Julian Assange demande l’asile à la France : oui mais non
L’avocat de Julian Assange assure que la lettre envoyée par le fondateur de WikiLeaks à François Hollande a été mal interprétée : elle ne constituait pas une demande d’asile.
« Seule la France se trouve aujourd’hui en mesure de m’offrir la protection nécessaire contre, et exclusivement contre, les persécutions politiques dont je fais aujourd’hui l’objet. »
Ainsi Julian Assange conclut-il une longue lettre adressée ce jeudi 2 juillet 2015 à François Hollande – et publiée par Le Monde.
Les médias y ont perçu une demande d’asile. Le président de la République aussi. Son cabinet a d’ailleurs fermement refusé d’accueillir le fondateur de WikiLeaks « vu sa situation juridique et matérielle » (il est notamment sous le coup d’un mandat d’arrêt européen pour des faits d’agression sexuelle remontant à 2010).
Problème : à en croire Baltasar Garzon, directeur de l’équipe de défense de Julian Assange, l’intéressé « s’est contenté de réagir aux déclarations de Christiane Taubira, ministre de la Justice, et d’un appel de la société civile à l’accueillir en France ».
L’appel en question aurait été signé par « plus de quarante personnalités éminentes des mondes intellectuelles et de la culture ». L’occasion, pour l’auteur de la lettre, de « montrer sa disposition à être accueilli en France si et seulement si une initiative était prise par les autorités compétentes ».
Baltasar Garzon est formel : aucun terme ne peut être interprété dans un sens différent. Difficile, pourtant, de ne pas y voir une main tendue à l’Élysée, ne serait-ce qu’au regard de ce « geste humanitaire » que constituerait, selon Julian Assange, un accueil en France.
Le journaliste australien, qui fête aujourd’hui son quarante-quatrième anniversaire, évoque aussi un « geste symbolique », un encouragement à tous les lanceurs d’alertes qui de par le monde, « risquent leur vie au quotidien pour permettre à leurs concitoyens de faire un pas de plus vers la vérité ».

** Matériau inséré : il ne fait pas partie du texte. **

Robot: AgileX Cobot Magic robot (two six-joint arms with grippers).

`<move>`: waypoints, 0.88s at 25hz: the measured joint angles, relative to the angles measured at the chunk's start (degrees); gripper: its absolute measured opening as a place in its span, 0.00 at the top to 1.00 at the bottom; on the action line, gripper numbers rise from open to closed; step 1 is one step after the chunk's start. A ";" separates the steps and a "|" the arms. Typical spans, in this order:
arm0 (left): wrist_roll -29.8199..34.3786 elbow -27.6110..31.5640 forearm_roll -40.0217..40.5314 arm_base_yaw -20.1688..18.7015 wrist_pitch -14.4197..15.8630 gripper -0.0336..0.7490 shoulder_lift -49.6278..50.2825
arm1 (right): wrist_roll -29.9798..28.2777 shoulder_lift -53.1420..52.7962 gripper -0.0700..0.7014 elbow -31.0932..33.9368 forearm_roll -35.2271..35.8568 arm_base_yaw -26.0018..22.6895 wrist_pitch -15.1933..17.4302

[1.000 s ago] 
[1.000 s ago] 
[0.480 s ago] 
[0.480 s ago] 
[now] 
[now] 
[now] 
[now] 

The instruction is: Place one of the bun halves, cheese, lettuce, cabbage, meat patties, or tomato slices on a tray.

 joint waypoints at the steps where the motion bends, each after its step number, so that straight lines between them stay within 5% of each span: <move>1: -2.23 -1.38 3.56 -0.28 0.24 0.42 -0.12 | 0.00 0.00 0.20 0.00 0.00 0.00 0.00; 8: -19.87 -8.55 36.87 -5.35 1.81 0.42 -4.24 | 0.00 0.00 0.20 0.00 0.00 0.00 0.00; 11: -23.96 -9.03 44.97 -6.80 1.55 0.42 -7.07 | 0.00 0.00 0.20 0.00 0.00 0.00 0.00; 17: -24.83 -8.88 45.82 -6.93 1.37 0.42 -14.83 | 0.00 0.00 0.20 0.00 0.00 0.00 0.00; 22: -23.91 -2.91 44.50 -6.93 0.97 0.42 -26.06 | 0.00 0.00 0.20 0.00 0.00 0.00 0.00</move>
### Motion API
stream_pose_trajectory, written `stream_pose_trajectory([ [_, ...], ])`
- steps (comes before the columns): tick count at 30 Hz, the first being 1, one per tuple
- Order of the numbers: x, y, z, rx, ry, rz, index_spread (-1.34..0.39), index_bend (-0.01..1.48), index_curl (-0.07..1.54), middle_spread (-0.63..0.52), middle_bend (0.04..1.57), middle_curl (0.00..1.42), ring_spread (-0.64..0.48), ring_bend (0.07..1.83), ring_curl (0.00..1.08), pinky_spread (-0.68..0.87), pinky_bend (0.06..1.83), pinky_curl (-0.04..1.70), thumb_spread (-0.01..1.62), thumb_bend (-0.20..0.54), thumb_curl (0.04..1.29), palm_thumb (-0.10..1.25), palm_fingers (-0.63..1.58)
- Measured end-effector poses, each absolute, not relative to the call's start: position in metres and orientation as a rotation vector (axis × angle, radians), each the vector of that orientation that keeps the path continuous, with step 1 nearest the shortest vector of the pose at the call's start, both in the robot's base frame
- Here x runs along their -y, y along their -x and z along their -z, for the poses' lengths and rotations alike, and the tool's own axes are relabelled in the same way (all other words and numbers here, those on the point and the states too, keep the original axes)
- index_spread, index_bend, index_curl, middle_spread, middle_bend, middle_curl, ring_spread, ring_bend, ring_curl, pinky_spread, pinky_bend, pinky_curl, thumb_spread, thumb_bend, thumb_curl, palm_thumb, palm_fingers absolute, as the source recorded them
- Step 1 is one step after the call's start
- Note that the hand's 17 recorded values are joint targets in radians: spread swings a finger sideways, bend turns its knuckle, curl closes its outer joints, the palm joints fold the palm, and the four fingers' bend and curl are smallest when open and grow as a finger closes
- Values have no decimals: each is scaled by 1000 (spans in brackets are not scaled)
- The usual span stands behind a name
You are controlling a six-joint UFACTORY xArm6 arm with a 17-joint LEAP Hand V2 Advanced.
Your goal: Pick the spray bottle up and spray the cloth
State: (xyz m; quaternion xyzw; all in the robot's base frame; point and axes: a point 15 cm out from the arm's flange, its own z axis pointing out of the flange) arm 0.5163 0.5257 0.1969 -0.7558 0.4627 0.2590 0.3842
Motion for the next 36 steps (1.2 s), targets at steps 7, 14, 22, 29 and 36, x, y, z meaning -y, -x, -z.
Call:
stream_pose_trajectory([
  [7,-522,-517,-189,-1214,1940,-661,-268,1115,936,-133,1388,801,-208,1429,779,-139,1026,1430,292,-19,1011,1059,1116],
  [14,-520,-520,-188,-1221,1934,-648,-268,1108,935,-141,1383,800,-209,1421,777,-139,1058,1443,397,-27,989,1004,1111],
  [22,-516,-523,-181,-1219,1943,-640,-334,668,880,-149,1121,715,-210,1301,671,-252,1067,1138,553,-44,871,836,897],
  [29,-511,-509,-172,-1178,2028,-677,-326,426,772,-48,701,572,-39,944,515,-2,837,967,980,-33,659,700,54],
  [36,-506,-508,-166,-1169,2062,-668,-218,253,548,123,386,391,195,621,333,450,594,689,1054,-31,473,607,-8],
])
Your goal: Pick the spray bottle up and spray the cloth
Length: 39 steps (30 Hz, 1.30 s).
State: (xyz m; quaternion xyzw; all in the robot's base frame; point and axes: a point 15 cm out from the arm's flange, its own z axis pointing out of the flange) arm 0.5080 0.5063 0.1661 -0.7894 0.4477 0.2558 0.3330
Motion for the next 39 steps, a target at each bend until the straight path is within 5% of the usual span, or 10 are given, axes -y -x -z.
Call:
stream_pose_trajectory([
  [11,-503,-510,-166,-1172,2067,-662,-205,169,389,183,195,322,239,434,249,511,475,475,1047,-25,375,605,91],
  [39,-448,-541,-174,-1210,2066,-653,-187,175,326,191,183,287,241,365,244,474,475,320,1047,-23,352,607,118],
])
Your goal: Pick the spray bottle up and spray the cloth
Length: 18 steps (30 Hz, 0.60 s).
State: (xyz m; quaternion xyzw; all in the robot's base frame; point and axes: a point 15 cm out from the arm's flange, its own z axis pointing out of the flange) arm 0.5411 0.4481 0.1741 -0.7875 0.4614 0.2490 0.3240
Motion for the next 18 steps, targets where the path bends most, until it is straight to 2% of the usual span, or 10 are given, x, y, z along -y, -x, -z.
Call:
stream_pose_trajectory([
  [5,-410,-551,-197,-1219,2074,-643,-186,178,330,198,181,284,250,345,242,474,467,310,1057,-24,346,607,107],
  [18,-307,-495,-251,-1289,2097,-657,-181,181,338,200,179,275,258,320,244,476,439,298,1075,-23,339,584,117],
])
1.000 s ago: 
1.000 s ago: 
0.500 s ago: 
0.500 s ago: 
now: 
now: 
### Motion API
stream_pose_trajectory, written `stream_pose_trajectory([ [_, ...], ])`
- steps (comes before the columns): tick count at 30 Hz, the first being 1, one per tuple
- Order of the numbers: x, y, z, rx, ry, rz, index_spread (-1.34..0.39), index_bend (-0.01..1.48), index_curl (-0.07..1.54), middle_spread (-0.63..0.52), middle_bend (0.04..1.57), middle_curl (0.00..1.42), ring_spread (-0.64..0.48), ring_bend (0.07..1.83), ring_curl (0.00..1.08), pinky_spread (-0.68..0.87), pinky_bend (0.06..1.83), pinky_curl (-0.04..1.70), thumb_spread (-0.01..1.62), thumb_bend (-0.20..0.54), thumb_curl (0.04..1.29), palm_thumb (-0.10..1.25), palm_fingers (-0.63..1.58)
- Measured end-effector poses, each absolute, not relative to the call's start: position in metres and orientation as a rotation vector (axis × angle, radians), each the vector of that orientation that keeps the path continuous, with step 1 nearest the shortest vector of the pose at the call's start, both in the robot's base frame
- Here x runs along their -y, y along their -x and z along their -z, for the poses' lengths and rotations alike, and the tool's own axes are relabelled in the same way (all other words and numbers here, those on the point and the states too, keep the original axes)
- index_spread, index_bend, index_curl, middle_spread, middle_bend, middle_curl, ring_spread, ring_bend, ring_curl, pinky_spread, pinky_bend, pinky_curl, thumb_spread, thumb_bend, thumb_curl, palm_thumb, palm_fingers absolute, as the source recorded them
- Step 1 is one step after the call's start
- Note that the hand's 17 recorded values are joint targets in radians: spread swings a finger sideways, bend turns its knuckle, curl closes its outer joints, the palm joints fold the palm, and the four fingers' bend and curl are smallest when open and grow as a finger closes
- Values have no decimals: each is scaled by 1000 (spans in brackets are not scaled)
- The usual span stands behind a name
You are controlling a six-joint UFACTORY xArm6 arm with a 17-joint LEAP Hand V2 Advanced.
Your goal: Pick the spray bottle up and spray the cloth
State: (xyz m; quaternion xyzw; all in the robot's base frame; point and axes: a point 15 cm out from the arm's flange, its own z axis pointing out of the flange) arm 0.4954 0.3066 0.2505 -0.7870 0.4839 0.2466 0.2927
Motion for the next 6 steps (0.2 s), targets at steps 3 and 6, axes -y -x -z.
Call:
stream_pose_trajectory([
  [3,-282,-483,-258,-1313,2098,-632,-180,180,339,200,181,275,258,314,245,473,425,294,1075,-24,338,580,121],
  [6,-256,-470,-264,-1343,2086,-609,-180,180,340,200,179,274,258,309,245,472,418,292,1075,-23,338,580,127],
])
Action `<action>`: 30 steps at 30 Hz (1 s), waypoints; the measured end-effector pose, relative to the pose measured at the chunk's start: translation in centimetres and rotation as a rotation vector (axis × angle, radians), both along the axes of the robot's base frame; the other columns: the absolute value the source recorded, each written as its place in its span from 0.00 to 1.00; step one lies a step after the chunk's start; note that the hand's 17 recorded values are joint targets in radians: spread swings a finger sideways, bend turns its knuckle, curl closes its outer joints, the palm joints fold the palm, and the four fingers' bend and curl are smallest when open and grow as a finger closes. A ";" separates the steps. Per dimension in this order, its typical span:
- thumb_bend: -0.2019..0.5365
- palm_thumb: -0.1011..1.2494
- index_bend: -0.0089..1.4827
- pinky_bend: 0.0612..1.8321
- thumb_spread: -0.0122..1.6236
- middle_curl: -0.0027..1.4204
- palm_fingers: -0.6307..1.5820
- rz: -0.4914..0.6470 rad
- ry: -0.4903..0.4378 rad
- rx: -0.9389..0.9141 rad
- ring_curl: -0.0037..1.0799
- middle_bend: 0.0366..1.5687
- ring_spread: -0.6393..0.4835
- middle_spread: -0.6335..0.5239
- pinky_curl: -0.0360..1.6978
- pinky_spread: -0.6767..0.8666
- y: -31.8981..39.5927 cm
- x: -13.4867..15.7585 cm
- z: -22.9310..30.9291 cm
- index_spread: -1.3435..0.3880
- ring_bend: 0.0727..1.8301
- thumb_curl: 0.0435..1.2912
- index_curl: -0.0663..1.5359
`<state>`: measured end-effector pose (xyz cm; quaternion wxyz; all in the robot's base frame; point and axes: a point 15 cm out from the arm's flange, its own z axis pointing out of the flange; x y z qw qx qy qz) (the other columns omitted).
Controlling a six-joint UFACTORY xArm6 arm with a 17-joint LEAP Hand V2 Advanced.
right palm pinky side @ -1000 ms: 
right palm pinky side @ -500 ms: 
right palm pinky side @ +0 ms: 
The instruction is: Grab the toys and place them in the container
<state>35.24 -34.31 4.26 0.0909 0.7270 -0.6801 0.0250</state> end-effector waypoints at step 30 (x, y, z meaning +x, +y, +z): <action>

Revenant sur la « condamnation unanime », par la classe politique et les sociétés civiles françaises, des actions commises par le gouvernement étasunien et le Royaume-Uni, Julian Assange rappelle qu’il a résidé en France entre 2007 et 2010… et que sa compagne, ainsi que son fils cadet, qu’il « n’a pas vus depuis cinq ans », ont la nationalité.
La vidéo qui change tout
Le timing est idéal après les révélations faites en partenariat avec Libération et Mediapart. Mais pour Julian Assange, les ennuis commencent en avril 2010, avec la publication d’une vidéo intitulée « Collateral murder » et montrant le massacre de plusieurs civils par des soldats étasuniens en Irak.
Le fondateur de WikiLeaks considère que ces images, qui ont « révélé [au monde] l’inhumanité de la guerre », ont marqué un point d’inflexion dans son existence. Les menaces de mort se succèdent depuis lors, assorties d’une « persécution politique d’une ampleur inédite ».
« Et cela n’a jamais cessé » : appel à exécution, à kidnapping, à emprisonnement pour violation de la loi sur la fraude informatique, espionnage et vols d’informations, de documents et de biens…
Julian Assange estime risquer aujourd’hui la prison à vie « ou pire » pour avoir publié des informations d’intérêt public que des sources anonymes avaient transmises à son média. Lequel a pour rôle officiel d’enquêter sur les appareils politiques, économiques et administratifs du monde entier pour y apporter de la transparence et s’assurer qu’ils n’échappent pas à un contrôle démocratique et souverain.
Rappelant que WikiLeaks, fondé en 2006, a reçu plusieurs prix pour avoir révélé « de nombreux scandales majeurs de corruption, de violation des droits fondamentaux, de crimes de guerre et de crimes contre l’humanité », le citoyen australien revient sur son séjour à l’ambassade d’Équateur à Londres.
Il y est calfeutré depuis juin 2012 dans une pièce de 5,5 m² pour éviter une extradition aux États-Unis. « J’ai appris que les poursuites menées [outre-Atlantique] étaient réelles et avaient débouché sur un acte d’accusation formel maintenu pour l’instant sous scellés ».
Tout accès à l’air libre lui a été interdit par les autorités du Royaume-Uni, qui refusent de reconnaître son asile. Et qui ont, tout comme la Suède, annoncé à plusieurs reprises qu’elles demanderaient son arrestation dès sa sortie de l’ambassade, « alors [qu’il] n’a été formellement accusé d’aucun crime ou délit dans aucun des deux pays ».